→ EXERCISE BRIEF: Beginning with the line containing "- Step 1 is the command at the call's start" and ending with the line containing "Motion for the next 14", write out each line of the records below exactly; pictures and lines outside that range are left out.

→ GIVEN ENTRIES:
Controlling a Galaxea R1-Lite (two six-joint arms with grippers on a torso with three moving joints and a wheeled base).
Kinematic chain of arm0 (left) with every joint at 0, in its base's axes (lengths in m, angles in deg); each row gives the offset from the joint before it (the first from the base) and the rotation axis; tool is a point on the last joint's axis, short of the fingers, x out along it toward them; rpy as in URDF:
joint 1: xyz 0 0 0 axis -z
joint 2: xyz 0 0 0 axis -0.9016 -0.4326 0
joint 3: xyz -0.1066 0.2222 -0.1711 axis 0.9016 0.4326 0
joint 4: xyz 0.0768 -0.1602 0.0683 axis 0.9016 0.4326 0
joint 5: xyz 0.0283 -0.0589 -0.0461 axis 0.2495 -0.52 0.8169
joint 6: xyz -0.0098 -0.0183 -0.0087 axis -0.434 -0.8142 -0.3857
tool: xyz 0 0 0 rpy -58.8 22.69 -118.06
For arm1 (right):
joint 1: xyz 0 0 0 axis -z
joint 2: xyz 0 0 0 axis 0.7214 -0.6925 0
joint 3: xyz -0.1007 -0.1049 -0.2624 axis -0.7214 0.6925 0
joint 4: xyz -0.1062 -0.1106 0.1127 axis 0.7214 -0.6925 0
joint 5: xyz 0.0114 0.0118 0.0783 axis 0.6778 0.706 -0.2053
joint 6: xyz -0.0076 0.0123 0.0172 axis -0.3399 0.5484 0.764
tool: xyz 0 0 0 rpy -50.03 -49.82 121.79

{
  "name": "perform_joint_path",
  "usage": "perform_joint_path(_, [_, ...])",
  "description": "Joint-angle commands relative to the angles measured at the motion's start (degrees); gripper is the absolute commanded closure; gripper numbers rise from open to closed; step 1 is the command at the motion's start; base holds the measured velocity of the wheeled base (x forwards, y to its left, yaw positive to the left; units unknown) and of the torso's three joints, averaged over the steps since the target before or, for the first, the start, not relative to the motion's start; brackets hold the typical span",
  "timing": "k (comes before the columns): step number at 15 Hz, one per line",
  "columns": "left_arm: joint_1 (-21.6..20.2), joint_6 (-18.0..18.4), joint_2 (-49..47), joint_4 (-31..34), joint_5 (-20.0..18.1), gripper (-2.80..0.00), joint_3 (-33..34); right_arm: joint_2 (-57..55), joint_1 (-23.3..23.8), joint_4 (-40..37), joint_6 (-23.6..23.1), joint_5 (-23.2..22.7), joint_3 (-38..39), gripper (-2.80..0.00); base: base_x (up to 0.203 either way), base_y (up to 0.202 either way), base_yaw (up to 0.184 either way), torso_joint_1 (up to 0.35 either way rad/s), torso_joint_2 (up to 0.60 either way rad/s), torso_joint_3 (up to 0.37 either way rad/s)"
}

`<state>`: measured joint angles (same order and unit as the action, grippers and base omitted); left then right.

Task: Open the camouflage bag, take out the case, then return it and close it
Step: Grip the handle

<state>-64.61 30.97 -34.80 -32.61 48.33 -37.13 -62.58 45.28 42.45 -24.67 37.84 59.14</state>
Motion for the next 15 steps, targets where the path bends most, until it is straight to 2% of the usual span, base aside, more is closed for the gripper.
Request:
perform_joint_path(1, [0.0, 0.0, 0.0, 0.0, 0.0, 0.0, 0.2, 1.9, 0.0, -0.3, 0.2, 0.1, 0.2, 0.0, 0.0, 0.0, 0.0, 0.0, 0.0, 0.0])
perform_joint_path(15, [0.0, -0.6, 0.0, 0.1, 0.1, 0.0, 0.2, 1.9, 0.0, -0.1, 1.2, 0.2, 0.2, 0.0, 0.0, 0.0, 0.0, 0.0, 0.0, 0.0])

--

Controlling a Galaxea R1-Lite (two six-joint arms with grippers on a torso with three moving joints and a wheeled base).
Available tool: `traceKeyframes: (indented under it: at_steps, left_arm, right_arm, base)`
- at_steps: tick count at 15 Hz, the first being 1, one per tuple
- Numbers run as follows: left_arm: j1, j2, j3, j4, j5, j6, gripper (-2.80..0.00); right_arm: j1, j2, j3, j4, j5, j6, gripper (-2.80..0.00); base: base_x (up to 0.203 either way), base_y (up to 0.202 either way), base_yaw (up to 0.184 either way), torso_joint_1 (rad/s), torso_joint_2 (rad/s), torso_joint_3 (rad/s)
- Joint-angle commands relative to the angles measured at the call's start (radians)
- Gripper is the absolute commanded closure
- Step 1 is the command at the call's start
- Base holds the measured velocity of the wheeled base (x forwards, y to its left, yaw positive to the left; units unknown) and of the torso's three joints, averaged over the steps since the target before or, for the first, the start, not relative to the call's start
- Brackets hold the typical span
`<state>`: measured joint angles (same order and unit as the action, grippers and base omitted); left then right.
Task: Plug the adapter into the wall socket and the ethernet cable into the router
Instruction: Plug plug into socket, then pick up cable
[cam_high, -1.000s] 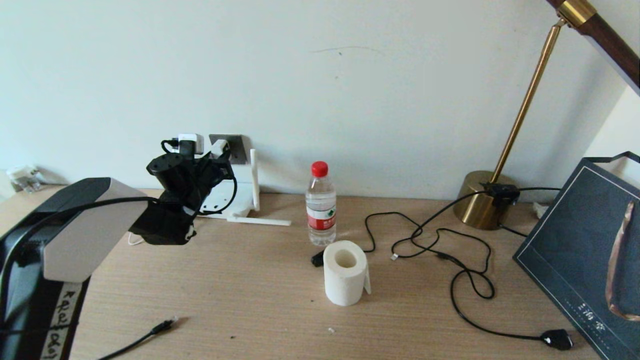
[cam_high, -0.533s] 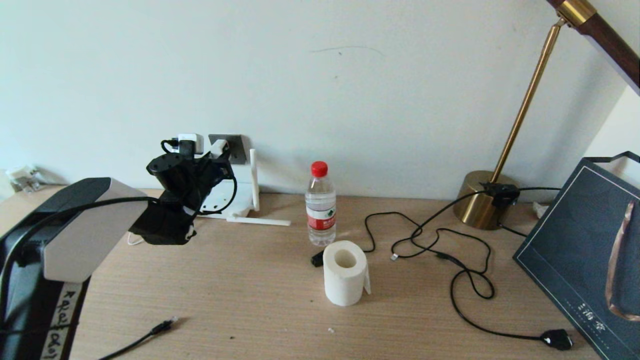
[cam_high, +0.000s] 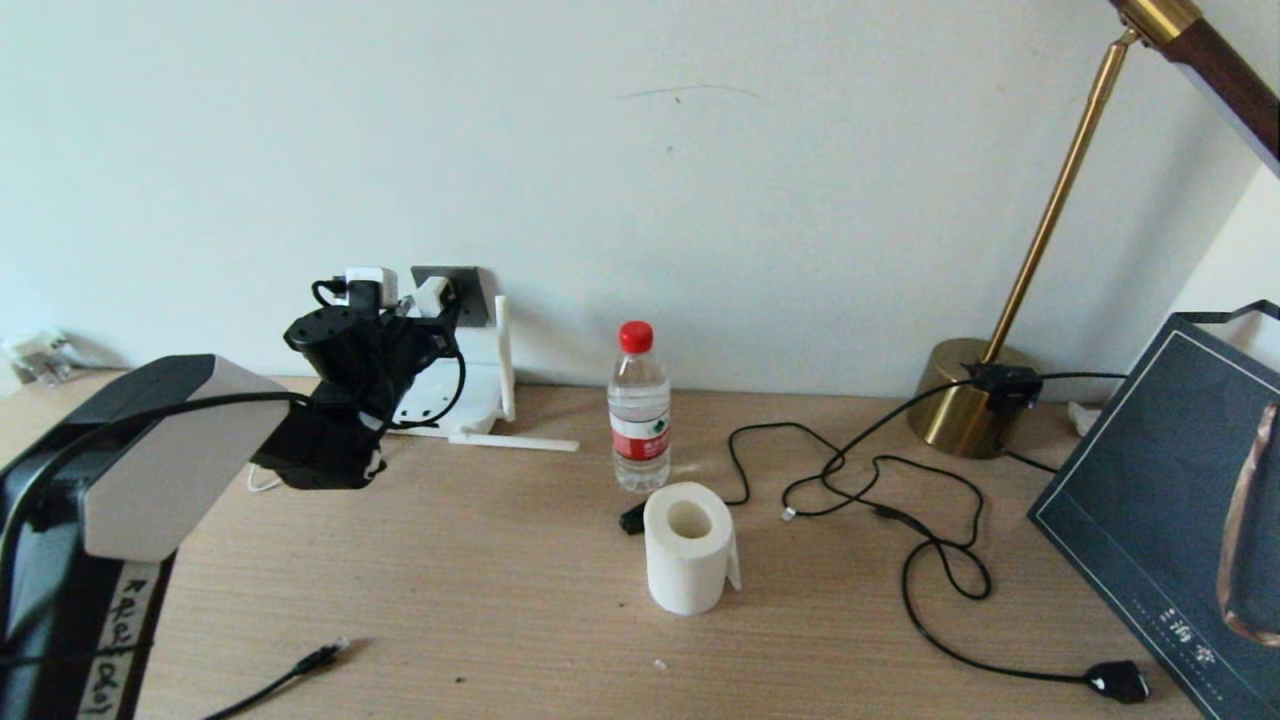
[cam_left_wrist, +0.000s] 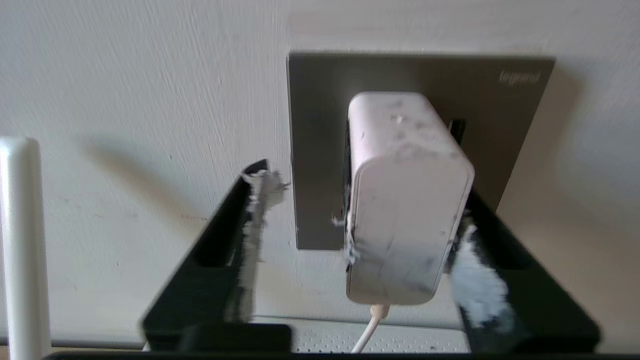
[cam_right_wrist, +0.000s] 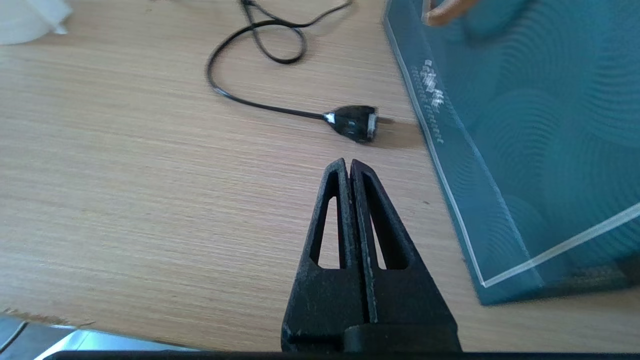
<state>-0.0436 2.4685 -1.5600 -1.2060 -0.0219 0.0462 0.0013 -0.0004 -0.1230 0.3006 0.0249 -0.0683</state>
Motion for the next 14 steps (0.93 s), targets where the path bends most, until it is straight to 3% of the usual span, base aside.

→ RESPONSE TO THIS TASK:
- Step 1 is the command at the call's start
- Base holds the measured velocity of the wheeled base (x forwards, y to its left, yaw positive to the left; units unknown) and of the torso's three joints, averaged over the steps since the target before or, for the first, the start, not relative to the call's start
- Brackets hold the typical span
`<state>`: measured joint angles (same order and unit as the action, grippers and base omitted); left then right.
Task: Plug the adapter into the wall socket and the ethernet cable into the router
Instruction: Plug plug into socket, then pick up cable
[cam_high, -1.000s] 
[cam_high, -0.533s] 
[cam_high, +0.000s] 
[cam_left_wrist, +0.000s] 
[cam_right_wrist, +0.000s] 
<state>-0.0436 2.4685 -1.5600 -1.2060 -0.0219 0.0462 0.0013 -0.0004 -0.1230 0.3006 0.0249 -0.0683</state>
Motion for the next 14 steps (0.93 s), targets where the path bends most, until it is straight to 3% of the usual span, base aside.

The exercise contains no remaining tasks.